Task requirements: Show all lines below holding the string "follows".

——

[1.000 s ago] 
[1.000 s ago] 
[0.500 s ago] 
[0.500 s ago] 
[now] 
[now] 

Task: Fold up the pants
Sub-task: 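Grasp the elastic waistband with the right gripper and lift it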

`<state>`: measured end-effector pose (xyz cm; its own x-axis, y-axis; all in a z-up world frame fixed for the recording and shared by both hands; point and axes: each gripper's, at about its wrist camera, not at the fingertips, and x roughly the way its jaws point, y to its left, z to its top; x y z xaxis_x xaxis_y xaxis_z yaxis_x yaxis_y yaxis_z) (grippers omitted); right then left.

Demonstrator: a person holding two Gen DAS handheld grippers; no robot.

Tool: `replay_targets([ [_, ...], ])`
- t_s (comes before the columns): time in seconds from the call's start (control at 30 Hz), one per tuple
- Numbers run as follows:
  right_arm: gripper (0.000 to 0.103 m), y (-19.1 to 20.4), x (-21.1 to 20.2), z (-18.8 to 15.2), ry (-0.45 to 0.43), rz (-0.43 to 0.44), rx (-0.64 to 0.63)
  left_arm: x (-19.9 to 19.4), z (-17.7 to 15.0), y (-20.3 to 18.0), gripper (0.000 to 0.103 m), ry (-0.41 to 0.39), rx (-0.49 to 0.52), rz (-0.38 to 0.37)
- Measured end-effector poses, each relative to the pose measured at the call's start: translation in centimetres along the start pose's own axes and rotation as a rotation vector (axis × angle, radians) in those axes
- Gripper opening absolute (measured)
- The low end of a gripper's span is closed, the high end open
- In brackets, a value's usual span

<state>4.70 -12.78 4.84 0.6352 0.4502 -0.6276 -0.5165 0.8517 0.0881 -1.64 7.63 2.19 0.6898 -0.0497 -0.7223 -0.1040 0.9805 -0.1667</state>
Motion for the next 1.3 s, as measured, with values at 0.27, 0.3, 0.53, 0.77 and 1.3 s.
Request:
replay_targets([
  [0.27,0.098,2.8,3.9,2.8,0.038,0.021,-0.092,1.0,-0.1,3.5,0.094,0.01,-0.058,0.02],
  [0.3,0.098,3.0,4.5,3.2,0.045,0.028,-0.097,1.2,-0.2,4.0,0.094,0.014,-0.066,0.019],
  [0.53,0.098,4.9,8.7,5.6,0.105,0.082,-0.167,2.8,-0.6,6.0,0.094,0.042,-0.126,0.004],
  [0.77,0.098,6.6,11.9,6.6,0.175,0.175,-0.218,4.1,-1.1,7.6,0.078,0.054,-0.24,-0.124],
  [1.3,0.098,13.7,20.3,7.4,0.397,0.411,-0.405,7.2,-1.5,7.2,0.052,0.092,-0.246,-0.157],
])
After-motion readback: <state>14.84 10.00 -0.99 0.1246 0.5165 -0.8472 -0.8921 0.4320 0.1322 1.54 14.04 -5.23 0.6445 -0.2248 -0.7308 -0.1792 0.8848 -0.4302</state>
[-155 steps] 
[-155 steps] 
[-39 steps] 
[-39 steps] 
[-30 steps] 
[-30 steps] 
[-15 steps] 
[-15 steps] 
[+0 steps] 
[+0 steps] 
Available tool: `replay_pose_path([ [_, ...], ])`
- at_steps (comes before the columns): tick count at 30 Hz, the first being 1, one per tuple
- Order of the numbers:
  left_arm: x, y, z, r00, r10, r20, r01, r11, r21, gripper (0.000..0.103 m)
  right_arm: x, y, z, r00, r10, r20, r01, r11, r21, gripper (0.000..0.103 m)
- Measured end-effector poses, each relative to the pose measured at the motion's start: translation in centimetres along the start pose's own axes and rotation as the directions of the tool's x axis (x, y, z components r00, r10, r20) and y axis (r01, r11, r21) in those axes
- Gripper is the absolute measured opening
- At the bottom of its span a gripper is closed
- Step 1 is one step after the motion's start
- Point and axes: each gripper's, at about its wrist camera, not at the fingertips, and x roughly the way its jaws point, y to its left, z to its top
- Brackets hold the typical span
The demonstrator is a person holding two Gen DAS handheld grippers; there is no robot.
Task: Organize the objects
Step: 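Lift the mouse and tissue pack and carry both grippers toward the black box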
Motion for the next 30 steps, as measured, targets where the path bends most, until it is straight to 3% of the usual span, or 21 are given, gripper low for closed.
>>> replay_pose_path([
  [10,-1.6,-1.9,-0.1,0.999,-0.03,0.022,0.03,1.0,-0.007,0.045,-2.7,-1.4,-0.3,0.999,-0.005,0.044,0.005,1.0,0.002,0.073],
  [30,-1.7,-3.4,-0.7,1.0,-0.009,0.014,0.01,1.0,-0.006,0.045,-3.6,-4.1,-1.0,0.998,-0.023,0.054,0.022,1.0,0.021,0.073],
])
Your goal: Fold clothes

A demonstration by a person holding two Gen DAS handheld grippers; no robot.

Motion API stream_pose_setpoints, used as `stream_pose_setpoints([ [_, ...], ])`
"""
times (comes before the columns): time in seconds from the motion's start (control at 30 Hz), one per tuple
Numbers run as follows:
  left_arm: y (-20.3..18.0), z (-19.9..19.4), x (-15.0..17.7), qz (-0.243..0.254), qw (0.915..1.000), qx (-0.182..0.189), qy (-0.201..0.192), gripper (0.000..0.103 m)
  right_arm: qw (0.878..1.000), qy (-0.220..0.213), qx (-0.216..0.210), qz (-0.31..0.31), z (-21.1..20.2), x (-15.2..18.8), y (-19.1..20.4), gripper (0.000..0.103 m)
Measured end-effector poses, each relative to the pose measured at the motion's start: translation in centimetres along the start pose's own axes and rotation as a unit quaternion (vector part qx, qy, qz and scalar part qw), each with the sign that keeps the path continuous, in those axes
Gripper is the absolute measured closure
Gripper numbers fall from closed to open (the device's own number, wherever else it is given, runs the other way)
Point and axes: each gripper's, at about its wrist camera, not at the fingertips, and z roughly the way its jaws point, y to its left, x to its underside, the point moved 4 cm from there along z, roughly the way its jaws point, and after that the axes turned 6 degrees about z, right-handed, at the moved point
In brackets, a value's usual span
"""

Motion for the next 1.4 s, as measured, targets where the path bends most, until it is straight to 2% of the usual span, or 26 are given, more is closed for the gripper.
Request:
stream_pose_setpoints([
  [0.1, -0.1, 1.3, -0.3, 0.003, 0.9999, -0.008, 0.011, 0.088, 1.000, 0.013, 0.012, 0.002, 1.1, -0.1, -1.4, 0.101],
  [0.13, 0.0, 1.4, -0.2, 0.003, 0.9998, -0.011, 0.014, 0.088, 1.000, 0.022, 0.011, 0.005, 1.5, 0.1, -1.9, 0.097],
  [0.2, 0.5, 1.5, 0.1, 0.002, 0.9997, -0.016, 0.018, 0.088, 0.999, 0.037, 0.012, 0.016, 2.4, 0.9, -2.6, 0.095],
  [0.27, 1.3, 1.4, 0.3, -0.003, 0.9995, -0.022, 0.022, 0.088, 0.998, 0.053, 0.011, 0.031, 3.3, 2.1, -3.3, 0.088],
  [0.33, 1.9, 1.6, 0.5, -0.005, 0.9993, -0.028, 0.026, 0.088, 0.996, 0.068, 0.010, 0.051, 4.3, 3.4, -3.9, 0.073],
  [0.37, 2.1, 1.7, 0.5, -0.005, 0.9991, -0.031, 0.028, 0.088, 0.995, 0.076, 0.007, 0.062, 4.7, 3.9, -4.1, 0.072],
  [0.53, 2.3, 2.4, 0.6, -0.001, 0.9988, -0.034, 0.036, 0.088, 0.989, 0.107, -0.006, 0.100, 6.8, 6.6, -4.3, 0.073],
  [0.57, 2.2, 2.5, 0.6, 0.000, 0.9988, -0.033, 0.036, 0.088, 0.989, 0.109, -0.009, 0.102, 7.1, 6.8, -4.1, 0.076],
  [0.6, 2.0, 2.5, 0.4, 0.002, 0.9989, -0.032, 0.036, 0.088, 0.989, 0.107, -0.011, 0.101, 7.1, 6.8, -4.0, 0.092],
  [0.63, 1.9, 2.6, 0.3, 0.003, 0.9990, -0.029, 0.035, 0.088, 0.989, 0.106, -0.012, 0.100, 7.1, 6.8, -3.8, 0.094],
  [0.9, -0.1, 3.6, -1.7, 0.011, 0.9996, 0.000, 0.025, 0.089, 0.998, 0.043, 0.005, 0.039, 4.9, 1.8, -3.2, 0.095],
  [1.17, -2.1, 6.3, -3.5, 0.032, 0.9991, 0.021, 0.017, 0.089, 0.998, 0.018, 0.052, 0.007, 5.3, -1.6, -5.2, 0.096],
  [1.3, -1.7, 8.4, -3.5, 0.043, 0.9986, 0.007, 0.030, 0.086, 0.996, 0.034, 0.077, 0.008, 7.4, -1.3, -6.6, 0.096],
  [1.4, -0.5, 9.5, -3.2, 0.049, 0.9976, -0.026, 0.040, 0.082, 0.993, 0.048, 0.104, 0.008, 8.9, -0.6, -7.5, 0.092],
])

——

Result of the exercise:
- Numbers run as follows:
Numbers run as follows:

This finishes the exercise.